Şener yaptığı açıklamasında, hava sıcaklığında yaşanan değişimlerle okul çağı çocuklarında ve 65 yaş üstü kişilerde soğuk algınlığına bağlı zatürrenin görülme sıklığının artığını belirtti.
Zatürre şüphesinde antibiyotik kullanımının gerekli olduğunu belirten Şener, "Viral üst solunum yolu enfeksiyonlarından sonra bazen çocuklarda tonsilit, tonsillofarenjit gibi solunum yolu enfeksiyonları başlayıp akciğere inebiliyor. Yine aynı risk yaşlılarda da söz konusu. Zatürreye sebep oluyorlar. Bakteriyel enfeksiyon şüphesi varsa erken dönemde başlanması gereken antibiyotikler var." dedi.
Şener, bazı hastaların, doktorların yazdığı antibiyotikleri düzensiz kullandığını ya da yarım bıraktığını ifade ederek, hastaneye gelen ve zatürre teşhisi konulan hastaların birçoğunun düzensiz antibiyotik kullandığını belirlediklerini anlattı.
AKCİĞERDE AĞIR ZATÜRREYE SEBEP OLABİLİR
Bu durumun, antibiyotik kullanımının yan etkileriyle ilgili yapılan açıklamalardan kaynaklandığını ifade eden Prof. Dr. Şener, "Bunun bir nevi dezavantajını yaşıyor insanlarımız. Antibiyotiği gereksiz kullanmak sakıncalı ama gerekli zamanda kullanmamak, dozunu azaltmak akciğerdeki iltihabi hadiselere sebep oluyor. Özellikle 65 yaş ve üzerinde bu durum çok sıkıntılı. Bu tablo akciğerde ağır bir zatürreye sebep oluyor." diye konuştu.
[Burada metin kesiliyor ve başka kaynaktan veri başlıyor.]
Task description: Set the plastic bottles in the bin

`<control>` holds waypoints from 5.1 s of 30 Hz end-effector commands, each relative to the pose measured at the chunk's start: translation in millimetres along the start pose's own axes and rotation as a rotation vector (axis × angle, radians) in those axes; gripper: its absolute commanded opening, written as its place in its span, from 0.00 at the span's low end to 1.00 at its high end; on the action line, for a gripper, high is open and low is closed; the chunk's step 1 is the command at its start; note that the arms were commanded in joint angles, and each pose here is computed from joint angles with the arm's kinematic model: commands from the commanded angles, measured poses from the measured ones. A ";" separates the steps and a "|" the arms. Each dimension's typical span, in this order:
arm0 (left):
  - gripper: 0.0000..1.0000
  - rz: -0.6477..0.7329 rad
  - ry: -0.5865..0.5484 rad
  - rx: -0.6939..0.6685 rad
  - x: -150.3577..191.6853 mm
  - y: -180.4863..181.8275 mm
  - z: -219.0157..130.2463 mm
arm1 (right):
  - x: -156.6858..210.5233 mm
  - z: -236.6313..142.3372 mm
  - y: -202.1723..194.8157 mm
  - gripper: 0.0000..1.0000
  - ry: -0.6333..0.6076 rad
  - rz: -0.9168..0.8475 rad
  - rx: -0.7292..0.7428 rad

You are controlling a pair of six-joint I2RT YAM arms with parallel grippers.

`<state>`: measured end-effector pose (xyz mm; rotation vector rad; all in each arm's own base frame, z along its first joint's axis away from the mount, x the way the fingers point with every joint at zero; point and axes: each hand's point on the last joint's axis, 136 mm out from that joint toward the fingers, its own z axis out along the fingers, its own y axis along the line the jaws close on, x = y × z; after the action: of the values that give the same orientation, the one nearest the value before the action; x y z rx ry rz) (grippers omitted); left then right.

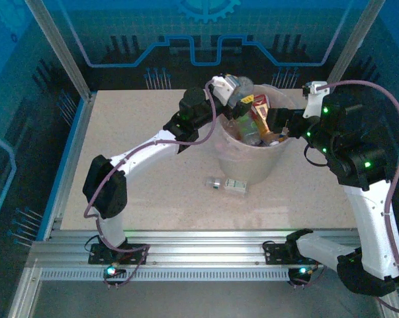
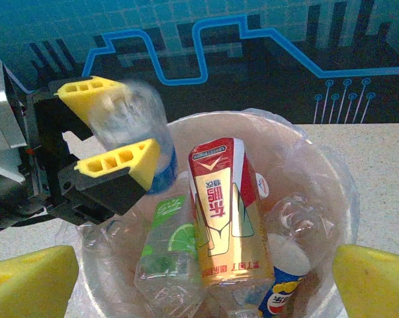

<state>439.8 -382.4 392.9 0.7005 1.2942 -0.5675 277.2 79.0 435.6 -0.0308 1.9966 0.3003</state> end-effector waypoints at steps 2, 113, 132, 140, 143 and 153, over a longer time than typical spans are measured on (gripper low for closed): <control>0.86 0.008 -0.040 0.030 -17.6 -7.5 -7.8 | -5.7 -2.1 0.1 1.00 -0.030 0.014 0.002; 0.32 -0.430 0.449 -0.062 83.4 39.6 31.2 | 14.8 6.9 -13.5 1.00 0.036 0.016 0.066; 0.82 -0.448 0.217 -0.081 -30.6 57.7 14.9 | 16.6 -4.8 -0.6 1.00 0.061 -0.045 -0.003; 0.99 -0.488 0.186 -0.147 -47.3 56.7 -34.5 | 32.3 -10.0 -6.0 1.00 0.096 -0.075 0.034; 0.99 -0.478 0.197 -0.144 -33.8 46.1 -65.4 | 37.2 -11.2 -8.4 1.00 0.106 -0.072 0.044; 0.99 -0.149 0.253 0.042 64.5 -41.6 -183.0 | 47.8 -8.5 -15.4 1.00 0.131 -0.041 0.080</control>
<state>331.2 -267.7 299.8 0.5439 1.7523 -0.7163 253.8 69.9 396.6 -0.0637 2.1255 0.2079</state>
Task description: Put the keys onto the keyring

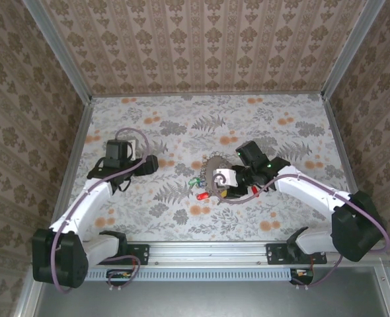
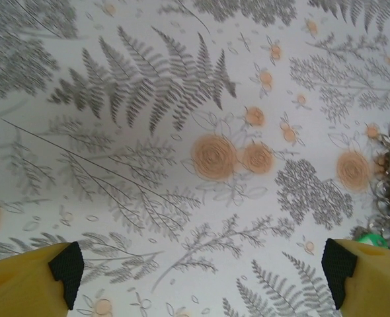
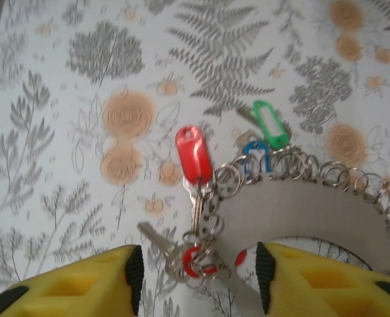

Şener, antibiyotiklerin yanlış kullanımının yaygın olduğunu vurgulayarak, sözlerini şöyle sürdürdü:
"Evde kalmış antibiyotikler var, başka bir hastalık için reçete edilmiş. İdrar yoluna da yarar, boğazdaki iltihaba da yarar, akciğere de yar Antibiyotikler tahmininizden daha fazla zarar verebilir. Böbreklerinize, karaciğerinize, cildinize, bağırsaklardaki mikrobiyotaya, akıllı bakterilere ciddi anlamda zarar verebilir. O yüzden hekim kontrolüne ve hekim tavsiyesi altında kullanmak gerekiyor."
Antibiyotik içerken dikkat
Özellikle antibiyotiklerin, antiromatizmal ilaçların, demir haplarının az su ile ya da susuz yutulması, gece yatmadan hemen önce alınması yutma güçlüğü ile kendini gösteren ağrılı ülsere yol açabiliyor.
Gastroenteroloji Uzmanı Doç. Dr. Cem Cengiz, ilaç kullanımında su tüketiminin çok önemli yer tuttuğunu ifade ederek, hem ilacın alımında hem de sonrasında bol su içilmesinin gerekliliğine dikkati çekti. Cengiz, ilaçların yetersiz su ile alındığında özellikle yemek borusunda yara oluşmasına yol açabildiğine işaret etti.
İlacın mutlaka su ile alınması gerektiğinin, "tükürükle yutarım" şeklinde bir uygulamanın kesinlikle sakıncalı olduğunun altını çizen Cengiz, "Bazı ilaçlar yemek borusunda direk olarak mukozal hasar ve ülserlere neden olabilir. Bu yan etki ilk olarak tanımlanan ilaç potasyum klorid tabletleridir. Bunun dışında yemek borusunda direk hasar yaratan ilaçlar antibiyotikler, antiinflamatuvar (anti romatizmal) ilaçlar ve diğer ilaçlar şeklinde sınıflandırılır" diye konuştu.
Tetrasiklin grubu antibiyotikler ve özellikle doksisiklin grubunun yemek borusunda en sık hasar ve ülser yapan antibiyotikler olduğunu ifade eden Cengiz, bu grup antibiyotiklerin jinekoloji, üroloji, dermatoloji ve gastroenterolojide sıkça kullanıldığını belirtti. Cengiz, özellikle bu tip tıp alanına ilişkin sağlık sorunlarında verilen antibiyotiklerin mutlaka bol su ile alınması ve alındıktan sonra yarım saat dik pozisyonda kalınması gerektiğini söyledi.